Another task that we are sharing at Gualandi is teaching 3 students who need special attention when it comes to lipreading, speaking, writing and solving simple math problems. I really enjoy teaching those children. They are full of joy and appriciate everything we do for them. When we noticed that they have small problems with their short term memory we decided to make a memory-game for them. We went to a bookstore, bought old books and crafted a game by cutting out pictures from the books and sticking them on cardboard. Both, the kids as well as the sisters, loved our idea and enjoyed playing the game. By now we can already see them advancing at playing the game.

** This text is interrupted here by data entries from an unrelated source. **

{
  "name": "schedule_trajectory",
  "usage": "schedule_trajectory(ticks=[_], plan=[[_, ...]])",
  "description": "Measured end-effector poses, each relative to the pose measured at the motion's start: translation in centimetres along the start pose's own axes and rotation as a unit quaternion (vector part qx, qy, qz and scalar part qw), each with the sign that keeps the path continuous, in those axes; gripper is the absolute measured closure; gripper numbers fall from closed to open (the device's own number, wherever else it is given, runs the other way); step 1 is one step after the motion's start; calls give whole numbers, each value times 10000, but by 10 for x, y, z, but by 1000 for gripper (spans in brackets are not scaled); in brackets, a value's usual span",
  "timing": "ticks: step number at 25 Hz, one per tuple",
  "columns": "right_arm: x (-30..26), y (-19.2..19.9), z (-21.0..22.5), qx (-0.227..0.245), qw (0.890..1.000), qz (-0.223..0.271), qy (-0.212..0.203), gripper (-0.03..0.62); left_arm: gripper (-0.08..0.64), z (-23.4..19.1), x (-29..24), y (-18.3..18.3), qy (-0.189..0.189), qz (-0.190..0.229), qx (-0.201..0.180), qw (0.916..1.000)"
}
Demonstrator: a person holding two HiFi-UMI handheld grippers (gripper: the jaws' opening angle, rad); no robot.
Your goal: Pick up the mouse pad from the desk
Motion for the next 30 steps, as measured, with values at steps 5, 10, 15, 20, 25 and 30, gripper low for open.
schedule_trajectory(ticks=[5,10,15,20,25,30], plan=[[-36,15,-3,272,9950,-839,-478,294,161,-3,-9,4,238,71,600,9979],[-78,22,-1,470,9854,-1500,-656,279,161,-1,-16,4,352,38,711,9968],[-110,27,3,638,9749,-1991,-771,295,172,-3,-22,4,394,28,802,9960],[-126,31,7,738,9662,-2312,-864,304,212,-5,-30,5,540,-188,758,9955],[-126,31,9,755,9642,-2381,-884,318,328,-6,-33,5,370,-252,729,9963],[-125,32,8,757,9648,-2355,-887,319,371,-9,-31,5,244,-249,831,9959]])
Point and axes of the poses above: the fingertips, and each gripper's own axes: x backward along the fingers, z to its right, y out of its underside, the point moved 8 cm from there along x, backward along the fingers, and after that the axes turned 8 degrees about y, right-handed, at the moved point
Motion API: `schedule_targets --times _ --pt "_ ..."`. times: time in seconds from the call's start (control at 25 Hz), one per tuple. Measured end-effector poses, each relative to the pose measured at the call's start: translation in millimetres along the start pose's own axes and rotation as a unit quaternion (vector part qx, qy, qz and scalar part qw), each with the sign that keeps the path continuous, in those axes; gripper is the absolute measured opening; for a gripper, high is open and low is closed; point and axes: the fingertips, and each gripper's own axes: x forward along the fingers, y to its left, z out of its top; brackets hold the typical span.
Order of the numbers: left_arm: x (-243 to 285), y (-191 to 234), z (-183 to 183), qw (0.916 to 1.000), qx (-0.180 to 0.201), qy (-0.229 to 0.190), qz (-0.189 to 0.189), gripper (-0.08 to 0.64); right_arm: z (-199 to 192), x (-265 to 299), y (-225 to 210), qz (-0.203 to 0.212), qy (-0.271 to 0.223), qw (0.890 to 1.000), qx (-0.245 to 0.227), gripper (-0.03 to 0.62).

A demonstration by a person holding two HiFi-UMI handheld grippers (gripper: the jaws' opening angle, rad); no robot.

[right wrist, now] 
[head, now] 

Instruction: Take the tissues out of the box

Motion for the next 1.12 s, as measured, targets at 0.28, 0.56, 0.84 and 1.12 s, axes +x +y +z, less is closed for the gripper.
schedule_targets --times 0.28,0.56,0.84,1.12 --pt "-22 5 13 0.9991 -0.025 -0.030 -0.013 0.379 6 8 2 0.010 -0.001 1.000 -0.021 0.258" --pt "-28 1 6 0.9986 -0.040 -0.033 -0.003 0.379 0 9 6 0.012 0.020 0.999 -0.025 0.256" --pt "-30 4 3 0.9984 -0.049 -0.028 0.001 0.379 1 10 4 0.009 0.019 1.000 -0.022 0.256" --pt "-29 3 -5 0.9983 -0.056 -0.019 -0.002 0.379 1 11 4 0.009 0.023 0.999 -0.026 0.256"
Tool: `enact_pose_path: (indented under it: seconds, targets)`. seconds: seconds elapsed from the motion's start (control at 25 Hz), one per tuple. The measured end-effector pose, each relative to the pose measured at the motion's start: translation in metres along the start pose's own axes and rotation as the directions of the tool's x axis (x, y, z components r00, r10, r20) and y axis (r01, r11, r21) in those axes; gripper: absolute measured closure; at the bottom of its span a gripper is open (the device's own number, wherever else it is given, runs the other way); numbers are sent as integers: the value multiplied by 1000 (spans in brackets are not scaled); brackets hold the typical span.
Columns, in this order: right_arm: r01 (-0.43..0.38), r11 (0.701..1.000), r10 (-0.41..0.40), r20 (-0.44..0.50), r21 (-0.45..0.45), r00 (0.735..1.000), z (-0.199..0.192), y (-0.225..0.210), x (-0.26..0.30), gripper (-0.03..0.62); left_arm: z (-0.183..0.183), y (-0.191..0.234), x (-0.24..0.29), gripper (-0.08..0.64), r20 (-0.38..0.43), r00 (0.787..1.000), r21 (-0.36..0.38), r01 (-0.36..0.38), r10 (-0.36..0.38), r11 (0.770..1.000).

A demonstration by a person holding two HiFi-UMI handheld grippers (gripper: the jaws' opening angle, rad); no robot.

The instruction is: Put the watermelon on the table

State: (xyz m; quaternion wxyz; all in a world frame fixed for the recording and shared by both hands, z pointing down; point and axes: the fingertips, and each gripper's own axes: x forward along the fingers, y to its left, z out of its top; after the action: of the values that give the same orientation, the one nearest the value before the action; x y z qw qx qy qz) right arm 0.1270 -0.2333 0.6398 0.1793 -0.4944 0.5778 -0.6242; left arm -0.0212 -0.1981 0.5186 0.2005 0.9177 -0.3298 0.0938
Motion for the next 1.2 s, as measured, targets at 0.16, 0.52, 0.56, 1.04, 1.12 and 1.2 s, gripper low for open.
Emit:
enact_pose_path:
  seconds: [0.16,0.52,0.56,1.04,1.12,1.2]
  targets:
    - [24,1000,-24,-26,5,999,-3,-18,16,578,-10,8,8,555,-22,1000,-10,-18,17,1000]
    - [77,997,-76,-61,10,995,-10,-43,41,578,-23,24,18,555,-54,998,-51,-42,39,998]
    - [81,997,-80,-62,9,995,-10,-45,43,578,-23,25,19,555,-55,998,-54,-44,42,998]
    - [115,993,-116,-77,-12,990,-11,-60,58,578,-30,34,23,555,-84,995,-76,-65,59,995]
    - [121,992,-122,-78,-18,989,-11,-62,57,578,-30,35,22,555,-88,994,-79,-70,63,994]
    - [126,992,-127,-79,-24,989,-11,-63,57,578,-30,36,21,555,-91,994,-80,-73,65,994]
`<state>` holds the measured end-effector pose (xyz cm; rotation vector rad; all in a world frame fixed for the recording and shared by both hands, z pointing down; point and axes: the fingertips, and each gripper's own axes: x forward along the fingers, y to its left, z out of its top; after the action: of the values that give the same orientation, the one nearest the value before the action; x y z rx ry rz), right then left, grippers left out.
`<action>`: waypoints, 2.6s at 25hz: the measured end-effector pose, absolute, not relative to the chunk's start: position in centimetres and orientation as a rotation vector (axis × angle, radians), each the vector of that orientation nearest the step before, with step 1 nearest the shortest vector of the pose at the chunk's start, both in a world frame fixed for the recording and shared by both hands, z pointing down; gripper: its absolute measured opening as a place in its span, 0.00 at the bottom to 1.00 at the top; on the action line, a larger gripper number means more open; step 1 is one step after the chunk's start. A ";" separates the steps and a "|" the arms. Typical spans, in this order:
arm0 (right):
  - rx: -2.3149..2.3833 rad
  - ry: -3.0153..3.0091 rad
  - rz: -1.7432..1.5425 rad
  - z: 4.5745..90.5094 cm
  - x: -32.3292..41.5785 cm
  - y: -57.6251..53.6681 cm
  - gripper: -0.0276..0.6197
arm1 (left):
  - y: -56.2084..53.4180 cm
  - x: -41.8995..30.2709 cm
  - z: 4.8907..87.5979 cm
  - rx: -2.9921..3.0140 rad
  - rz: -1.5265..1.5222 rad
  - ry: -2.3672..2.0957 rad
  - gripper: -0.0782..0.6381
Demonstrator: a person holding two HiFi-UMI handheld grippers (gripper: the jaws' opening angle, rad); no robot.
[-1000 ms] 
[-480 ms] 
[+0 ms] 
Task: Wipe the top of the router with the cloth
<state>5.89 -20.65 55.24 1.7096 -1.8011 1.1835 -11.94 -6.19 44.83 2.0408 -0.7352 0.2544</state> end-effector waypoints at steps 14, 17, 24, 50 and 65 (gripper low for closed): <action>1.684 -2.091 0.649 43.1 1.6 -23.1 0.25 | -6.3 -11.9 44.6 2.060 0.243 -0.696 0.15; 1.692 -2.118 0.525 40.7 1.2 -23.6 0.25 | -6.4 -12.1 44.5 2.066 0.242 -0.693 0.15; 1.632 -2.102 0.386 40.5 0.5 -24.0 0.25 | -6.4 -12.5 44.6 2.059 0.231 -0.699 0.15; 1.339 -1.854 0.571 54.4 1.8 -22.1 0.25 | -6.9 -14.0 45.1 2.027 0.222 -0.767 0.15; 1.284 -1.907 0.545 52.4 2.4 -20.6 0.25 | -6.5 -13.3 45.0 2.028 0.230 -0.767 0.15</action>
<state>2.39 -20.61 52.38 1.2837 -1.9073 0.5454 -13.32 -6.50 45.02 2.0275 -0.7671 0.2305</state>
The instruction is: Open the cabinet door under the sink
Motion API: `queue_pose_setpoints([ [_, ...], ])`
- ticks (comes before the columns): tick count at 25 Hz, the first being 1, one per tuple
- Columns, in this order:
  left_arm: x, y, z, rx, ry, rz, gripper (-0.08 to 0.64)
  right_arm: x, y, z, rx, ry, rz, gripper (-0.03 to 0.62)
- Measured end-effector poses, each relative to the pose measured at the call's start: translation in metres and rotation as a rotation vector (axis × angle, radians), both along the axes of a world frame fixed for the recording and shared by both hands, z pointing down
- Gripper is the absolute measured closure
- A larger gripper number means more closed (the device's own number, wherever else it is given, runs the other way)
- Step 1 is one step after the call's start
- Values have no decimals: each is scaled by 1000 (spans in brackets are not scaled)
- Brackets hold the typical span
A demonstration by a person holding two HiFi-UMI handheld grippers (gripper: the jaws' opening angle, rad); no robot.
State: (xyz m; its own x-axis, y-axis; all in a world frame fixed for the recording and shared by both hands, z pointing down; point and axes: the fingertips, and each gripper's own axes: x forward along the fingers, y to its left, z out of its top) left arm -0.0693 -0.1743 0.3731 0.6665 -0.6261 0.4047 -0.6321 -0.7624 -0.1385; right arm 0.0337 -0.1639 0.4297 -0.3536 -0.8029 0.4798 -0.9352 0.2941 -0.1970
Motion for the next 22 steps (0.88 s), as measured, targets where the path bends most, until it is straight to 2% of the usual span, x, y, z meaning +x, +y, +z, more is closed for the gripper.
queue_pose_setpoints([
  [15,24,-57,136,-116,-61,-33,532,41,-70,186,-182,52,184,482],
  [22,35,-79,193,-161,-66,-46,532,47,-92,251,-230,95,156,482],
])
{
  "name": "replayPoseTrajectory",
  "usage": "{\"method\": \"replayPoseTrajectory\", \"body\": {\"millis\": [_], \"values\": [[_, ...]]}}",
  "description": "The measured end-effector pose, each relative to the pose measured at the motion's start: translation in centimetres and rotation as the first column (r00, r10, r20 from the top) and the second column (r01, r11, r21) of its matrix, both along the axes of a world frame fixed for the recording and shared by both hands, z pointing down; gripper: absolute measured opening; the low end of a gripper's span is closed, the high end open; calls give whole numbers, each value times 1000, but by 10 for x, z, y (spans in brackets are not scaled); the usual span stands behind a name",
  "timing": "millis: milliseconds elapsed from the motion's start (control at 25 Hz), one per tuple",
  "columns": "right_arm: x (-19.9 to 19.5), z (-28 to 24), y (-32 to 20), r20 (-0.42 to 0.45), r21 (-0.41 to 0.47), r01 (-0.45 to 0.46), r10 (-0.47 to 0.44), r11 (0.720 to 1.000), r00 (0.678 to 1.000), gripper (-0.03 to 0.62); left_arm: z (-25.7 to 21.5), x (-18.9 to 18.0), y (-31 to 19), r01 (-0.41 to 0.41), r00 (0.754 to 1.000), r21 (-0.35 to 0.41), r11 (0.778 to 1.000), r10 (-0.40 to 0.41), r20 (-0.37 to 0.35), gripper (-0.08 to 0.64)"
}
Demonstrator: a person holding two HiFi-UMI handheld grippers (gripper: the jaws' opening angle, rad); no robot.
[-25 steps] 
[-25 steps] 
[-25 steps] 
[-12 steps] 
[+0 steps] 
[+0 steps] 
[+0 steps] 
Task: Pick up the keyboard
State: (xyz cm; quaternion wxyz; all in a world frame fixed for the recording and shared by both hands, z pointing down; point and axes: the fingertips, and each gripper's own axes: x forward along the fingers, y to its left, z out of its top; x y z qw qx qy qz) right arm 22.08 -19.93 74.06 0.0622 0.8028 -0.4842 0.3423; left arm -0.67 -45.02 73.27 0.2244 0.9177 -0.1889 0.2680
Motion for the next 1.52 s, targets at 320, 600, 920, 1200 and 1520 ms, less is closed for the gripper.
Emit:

It was also 2 of our 3 students that we got to visit when we went out for the house visits. All in all we visited 8 families. 5 of them are living in the Naga area, 1 in Pili and for the other 3 we had to drive further into the middle of nowhere. Visiting them, we volunteers brought them homemade cookies and the Gualandi sisters shared some groceries and rice with them. 
It is very hard to find the right words to describe the feelings I had while visiting the families. The poorest of them lived in Balatas, right by the dumpside. The student is in 4th grade and her parents are collecting trash and selling it for a living. The mother is currently pregnant with their 8th child and their house is just a hut build out of cardboard boxes and trash, not bigger than our pantry back home in Germany. I did not feel bad seeing them and I was not scared of being there as some people might would have been. I took everything in and tried to understand that these people might be very poor and live in bad conditions but they are still happy. The kids eyes where still bright and even the pregnant mother had a big smile on her face when we gave her our homemade cookies. 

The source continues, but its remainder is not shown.